American Jews who want to see Israel withdraw from its settlements in the West Bank and Gaza Strip are joining an online call to “bring the settlers home to Israel.”
Brit Tzedek v'Shalom, a national grassroots membership organization founded in 2002, debuted its online signature campaign in May 2003. As of October, the online call had over 8,500 signatures from Jews throughout the U.S., crossing all ranks and denominations, from rabbis to laypeople and from Reform and Orthodox Jews alike.
Believing that the settlement issue is one of the most serious threats to Israel's security and a major obstacle to achieving a negotiated settlement of the Israeli-Palestinian conflict, Brit Tzedek v'Shalom (literally “a covenant of righteousness and peace” in Hebrew), wants the Israeli government to reverse its policy of providing financial incentives to settlers and use that same money to re-settle them back within the pre-1967 borders of the Jewish state.

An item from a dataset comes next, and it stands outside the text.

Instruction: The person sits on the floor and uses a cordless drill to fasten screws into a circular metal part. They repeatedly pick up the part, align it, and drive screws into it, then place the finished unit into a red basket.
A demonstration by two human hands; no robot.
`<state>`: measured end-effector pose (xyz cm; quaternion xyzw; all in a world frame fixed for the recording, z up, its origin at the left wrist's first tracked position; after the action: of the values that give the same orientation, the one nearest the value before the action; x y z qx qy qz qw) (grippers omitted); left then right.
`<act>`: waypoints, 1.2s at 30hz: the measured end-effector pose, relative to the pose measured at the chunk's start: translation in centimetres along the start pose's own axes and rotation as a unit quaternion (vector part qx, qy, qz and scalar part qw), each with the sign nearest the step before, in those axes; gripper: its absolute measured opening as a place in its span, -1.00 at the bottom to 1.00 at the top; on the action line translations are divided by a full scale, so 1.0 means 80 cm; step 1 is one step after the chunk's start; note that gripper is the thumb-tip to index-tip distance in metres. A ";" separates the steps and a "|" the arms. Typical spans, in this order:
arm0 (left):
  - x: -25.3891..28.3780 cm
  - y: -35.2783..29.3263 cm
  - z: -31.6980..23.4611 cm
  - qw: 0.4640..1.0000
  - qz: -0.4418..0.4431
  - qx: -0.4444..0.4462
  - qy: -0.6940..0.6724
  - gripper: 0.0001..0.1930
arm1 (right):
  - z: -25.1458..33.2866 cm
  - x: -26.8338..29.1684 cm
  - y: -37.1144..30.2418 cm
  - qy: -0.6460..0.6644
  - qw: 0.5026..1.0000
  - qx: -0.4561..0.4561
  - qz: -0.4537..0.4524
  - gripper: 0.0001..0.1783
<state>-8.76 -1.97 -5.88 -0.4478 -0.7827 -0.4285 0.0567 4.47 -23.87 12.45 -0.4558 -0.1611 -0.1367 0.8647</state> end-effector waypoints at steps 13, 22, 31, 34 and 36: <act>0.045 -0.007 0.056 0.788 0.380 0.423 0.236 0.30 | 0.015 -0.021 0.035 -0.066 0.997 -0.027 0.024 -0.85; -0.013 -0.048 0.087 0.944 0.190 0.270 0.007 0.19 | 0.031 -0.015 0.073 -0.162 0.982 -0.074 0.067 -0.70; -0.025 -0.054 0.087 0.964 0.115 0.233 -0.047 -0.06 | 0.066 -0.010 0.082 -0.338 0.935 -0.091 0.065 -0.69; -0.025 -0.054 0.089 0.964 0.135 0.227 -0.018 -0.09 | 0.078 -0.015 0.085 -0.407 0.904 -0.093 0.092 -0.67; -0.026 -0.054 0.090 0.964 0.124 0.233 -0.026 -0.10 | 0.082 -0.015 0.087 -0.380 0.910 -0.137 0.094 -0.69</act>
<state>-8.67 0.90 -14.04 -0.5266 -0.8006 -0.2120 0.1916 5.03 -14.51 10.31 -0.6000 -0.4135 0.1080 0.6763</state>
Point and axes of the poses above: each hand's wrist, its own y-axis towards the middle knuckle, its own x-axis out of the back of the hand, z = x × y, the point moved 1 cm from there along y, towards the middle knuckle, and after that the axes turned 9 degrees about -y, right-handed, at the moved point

In a May 2003 letter to the membership, Brit Tzedek President Marcia Freedman estimated it would take between $2 and $3 billion to relocate all of the roughly 200,000 settlers currently living in the territories. U.S. aid to Israel is about $3 billion per year.
While the amount Israel spends on the settlements is unknown, Freedman has concluded that the Israeli government spends twice as much on each settler as it spends on an Israeli living within the pre-1967 Israeli borders. An Israeli who moves to the West Bank or Gaza receives approximately $4,000 in tax breaks and subsidized down payments and mortgage interest rates.
“We believe that many American Jews share this perspective, but are reluctant to express themselves for fear they may bring harm to Israel and the Jewish people,” says the group's website. While Brit Tzedek strongly disagrees with Israel's settlement activity, the group wants it to be known that it is just as committed to the well-being and safety of Israel as pro-Israeli groups.
After signing the call, members can join one of the 20 chapters already organized in cities around the United States or they can start a chapter in their own city.